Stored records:
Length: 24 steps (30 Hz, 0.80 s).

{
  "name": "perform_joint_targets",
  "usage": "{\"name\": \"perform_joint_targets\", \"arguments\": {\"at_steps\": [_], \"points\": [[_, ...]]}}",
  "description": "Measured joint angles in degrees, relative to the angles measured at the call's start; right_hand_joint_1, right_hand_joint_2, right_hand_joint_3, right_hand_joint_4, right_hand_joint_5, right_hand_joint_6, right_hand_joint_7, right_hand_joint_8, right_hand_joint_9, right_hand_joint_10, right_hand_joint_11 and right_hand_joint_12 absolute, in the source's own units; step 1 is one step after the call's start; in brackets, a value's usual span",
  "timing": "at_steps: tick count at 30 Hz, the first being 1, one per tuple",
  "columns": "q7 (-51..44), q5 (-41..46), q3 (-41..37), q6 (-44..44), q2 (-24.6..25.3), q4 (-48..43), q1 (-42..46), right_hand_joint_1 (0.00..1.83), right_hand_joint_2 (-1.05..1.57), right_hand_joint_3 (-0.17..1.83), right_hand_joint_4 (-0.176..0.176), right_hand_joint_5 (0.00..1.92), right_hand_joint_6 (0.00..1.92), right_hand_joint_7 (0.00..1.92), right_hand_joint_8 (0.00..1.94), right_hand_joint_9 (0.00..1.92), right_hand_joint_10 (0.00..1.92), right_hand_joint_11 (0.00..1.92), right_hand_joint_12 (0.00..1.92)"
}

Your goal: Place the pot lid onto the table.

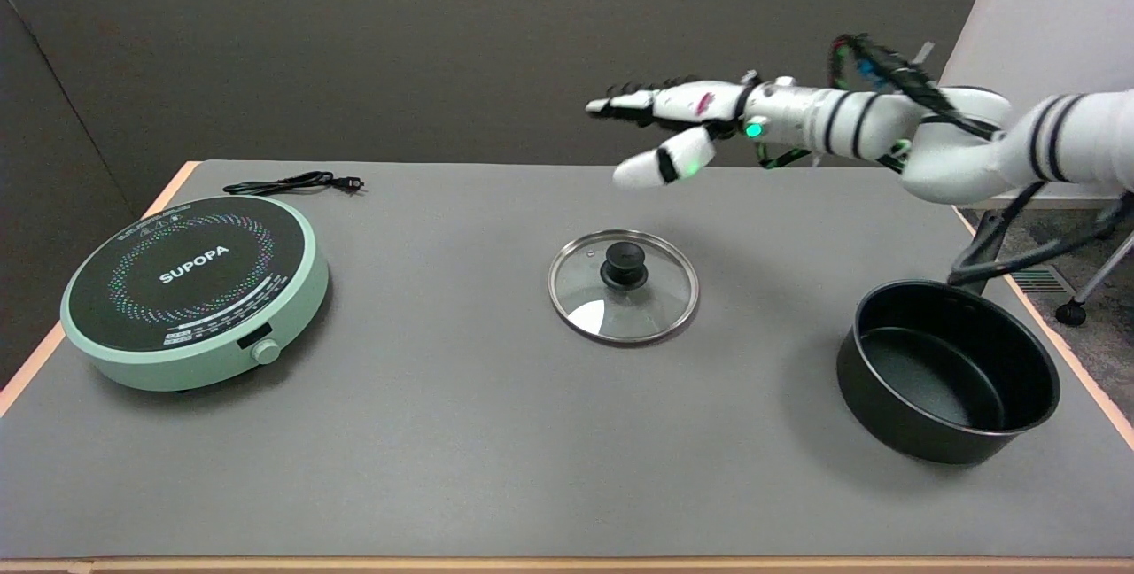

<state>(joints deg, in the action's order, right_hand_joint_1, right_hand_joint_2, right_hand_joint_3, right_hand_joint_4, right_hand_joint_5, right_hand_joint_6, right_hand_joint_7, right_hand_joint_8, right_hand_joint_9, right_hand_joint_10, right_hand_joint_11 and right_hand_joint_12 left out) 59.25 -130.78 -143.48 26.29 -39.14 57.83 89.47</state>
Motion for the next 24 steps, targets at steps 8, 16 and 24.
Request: {"name": "perform_joint_targets", "arguments": {"at_steps": [8,16,24], "points": [[0.9,15.2,-3.4,2.1,8.8,4.7,1.8,0.0,0.35,0.9,0.102,0.0,0.09,0.03,0.07,0.07,0.17,0.13,0.45],[2.0,31.3,-5.1,9.0,19.0,11.6,4.9,0.0,0.51,1.0,0.093,0.05,0.12,0.04,0.11,0.09,0.14,0.12,0.37],[8.1,42.3,-6.1,14.4,26.4,17.6,8.4,0.0,0.66,1.07,0.047,0.11,0.15,0.03,0.19,0.1,0.14,0.13,0.3]]}}
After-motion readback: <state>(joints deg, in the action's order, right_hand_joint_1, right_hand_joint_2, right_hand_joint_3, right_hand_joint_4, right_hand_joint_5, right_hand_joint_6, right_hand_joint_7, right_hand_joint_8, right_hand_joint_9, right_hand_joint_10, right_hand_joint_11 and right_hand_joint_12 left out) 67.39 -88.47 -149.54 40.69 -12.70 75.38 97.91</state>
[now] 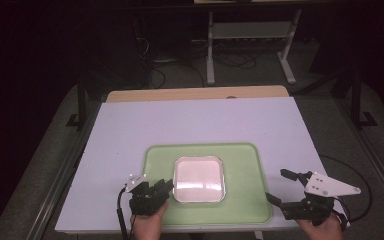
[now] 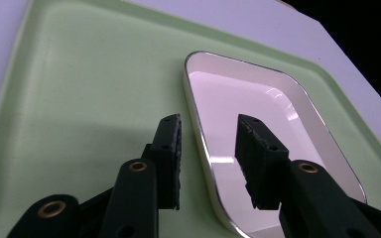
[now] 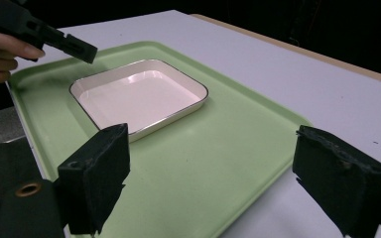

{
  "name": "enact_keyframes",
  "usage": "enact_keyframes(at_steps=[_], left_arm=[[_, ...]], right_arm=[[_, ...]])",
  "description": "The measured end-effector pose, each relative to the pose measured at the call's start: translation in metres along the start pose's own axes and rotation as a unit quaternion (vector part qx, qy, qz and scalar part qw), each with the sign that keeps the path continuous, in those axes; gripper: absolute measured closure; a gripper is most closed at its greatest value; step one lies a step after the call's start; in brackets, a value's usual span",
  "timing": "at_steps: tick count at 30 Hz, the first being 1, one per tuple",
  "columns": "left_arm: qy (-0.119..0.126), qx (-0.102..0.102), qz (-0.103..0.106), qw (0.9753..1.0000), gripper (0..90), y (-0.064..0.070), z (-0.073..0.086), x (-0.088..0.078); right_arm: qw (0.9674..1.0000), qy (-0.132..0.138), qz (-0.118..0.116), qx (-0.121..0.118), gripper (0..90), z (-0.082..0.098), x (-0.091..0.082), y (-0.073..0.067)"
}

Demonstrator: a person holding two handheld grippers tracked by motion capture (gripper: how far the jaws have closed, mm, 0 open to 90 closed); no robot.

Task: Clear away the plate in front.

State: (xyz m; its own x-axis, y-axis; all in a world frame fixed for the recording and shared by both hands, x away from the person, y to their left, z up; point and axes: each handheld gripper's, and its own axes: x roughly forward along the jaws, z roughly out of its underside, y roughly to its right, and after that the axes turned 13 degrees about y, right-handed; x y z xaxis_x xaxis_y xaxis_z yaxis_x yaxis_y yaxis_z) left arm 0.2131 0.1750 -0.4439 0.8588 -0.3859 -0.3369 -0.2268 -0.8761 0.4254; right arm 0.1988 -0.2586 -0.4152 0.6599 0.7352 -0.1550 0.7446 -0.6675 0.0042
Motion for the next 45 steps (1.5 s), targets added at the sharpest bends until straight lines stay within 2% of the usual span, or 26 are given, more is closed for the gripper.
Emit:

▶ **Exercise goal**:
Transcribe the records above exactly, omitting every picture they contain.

▶ **Exercise answer**:
Length: 24 steps (30 Hz, 0.80 s).

{
  "name": "perform_joint_targets",
  "usage": "{\"name\": \"perform_joint_targets\", \"arguments\": {\"at_steps\": [_], \"points\": [[_, ...]]}}",
  "description": "Measured joint angles in degrees, relative to the angles measured at the call's start; right_hand_joint_1, right_hand_joint_2, right_hand_joint_3, right_hand_joint_4, right_hand_joint_5, right_hand_joint_6, right_hand_joint_7, right_hand_joint_8, right_hand_joint_9, right_hand_joint_10, right_hand_joint_11 and right_hand_joint_12 absolute, in the source's own units; step 1 is one step after the call's start; in brackets, a value's usual span",
  "timing": "at_steps: tick count at 30 Hz, the first being 1, one per tuple",
  "columns": "q7 (-51..44), q5 (-41..46), q3 (-41..37), q6 (-44..44), q2 (-24.6..25.3), q4 (-48..43), q1 (-42..46), right_hand_joint_1 (0.00..1.83), right_hand_joint_2 (-1.05..1.57), right_hand_joint_3 (-0.17..1.83), right_hand_joint_4 (-0.176..0.176), right_hand_joint_5 (0.00..1.92), right_hand_joint_6 (0.00..1.92), right_hand_joint_7 (0.00..1.92), right_hand_joint_8 (0.00..1.94), right_hand_joint_9 (0.00..1.92), right_hand_joint_10 (0.00..1.92), right_hand_joint_11 (0.00..1.92), right_hand_joint_12 (0.00..1.92)"
}

Your goal: Place the pot lid onto the table.


<state>(joints deg, in the action's order, right_hand_joint_1, right_hand_joint_2, right_hand_joint_3, right_hand_joint_4, right_hand_joint_5, right_hand_joint_6, right_hand_joint_7, right_hand_joint_8, right_hand_joint_9, right_hand_joint_10, right_hand_joint_11 and right_hand_joint_12 left out) 59.25 -130.78 -143.48 26.29 -39.14 57.83 89.47</state>
Motion for the next 24 steps, targets at steps 8, 16 and 24.
Request: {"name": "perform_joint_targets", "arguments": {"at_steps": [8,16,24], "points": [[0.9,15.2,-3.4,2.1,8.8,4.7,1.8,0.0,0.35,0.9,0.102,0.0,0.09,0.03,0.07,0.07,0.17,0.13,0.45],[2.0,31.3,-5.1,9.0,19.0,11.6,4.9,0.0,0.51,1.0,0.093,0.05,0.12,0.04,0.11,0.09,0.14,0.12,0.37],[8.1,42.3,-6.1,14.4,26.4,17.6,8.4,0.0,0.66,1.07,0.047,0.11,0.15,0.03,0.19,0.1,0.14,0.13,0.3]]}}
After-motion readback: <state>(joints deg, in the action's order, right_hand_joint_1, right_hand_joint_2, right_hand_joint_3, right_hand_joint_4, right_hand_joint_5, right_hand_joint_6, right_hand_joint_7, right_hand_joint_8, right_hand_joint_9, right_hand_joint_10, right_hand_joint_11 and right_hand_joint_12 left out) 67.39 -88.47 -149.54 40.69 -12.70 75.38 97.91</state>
[now] 
[now] 
[now] 

{
  "name": "enact_keyframes",
  "usage": "enact_keyframes(at_steps=[_], left_arm=[[_, ...]], right_arm=[[_, ...]])",
  "description": "The measured end-effector pose, each relative to the pose measured at the call's start: translation in metres along the start pose's own axes and rotation as a unit quaternion (vector part qx, qy, qz and scalar part qw), each with the sign that keeps the path continuous, in those axes; gripper: absolute measured closure; a gripper is most closed at its greatest value; step one lies a step after the call's start; in brackets, a value's usual span",
  "timing": "at_steps: tick count at 30 Hz, the first being 1, one per tuple",
  "columns": "left_arm: qy (-0.119..0.126), qx (-0.102..0.102), qz (-0.103..0.106), qw (0.9753..1.0000), gripper (0..90), y (-0.064..0.070), z (-0.073..0.086), x (-0.088..0.078); right_arm: qw (0.9674..1.0000), qy (-0.132..0.138), qz (-0.118..0.116), qx (-0.121..0.118), gripper (0..90), z (-0.082..0.098), x (-0.091..0.082), y (-0.073..0.067)"
}

Demonstrator: a person holding two handheld grippers tracked by motion capture (gripper: how far the jaws have closed, mm, 0 open to 90 closed); no robot.

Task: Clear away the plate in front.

State: (xyz m; its own x-axis, y-axis; all in a world frame fixed for the recording and shared by both hands, x away from the person, y to their left, z up; point and axes: each handheld gripper's, and its own axes: x roughly forward along the jaws, z roughly out of its underside, y roughly to its right, and after that the axes turned 13 degrees about y, right-handed; x y z xaxis_x xaxis_y xaxis_z yaxis_x yaxis_y yaxis_z) left arm 0.2131 0.1750 -0.4439 0.8588 -0.3859 -0.3369 -0.2268 -0.8761 0.4254; right arm 0.1988 -0.2586 -0.4152 0.6599 0.7352 -0.1550 0.7446 -0.6675 0.0042
Motion for the next 45 steps (1.5 s), targets added at the sharpest bends until straight lines stay within 2% of the usual span, or 26 are given, more is closed for the gripper.
Emit:

The output for this exercise is now complete.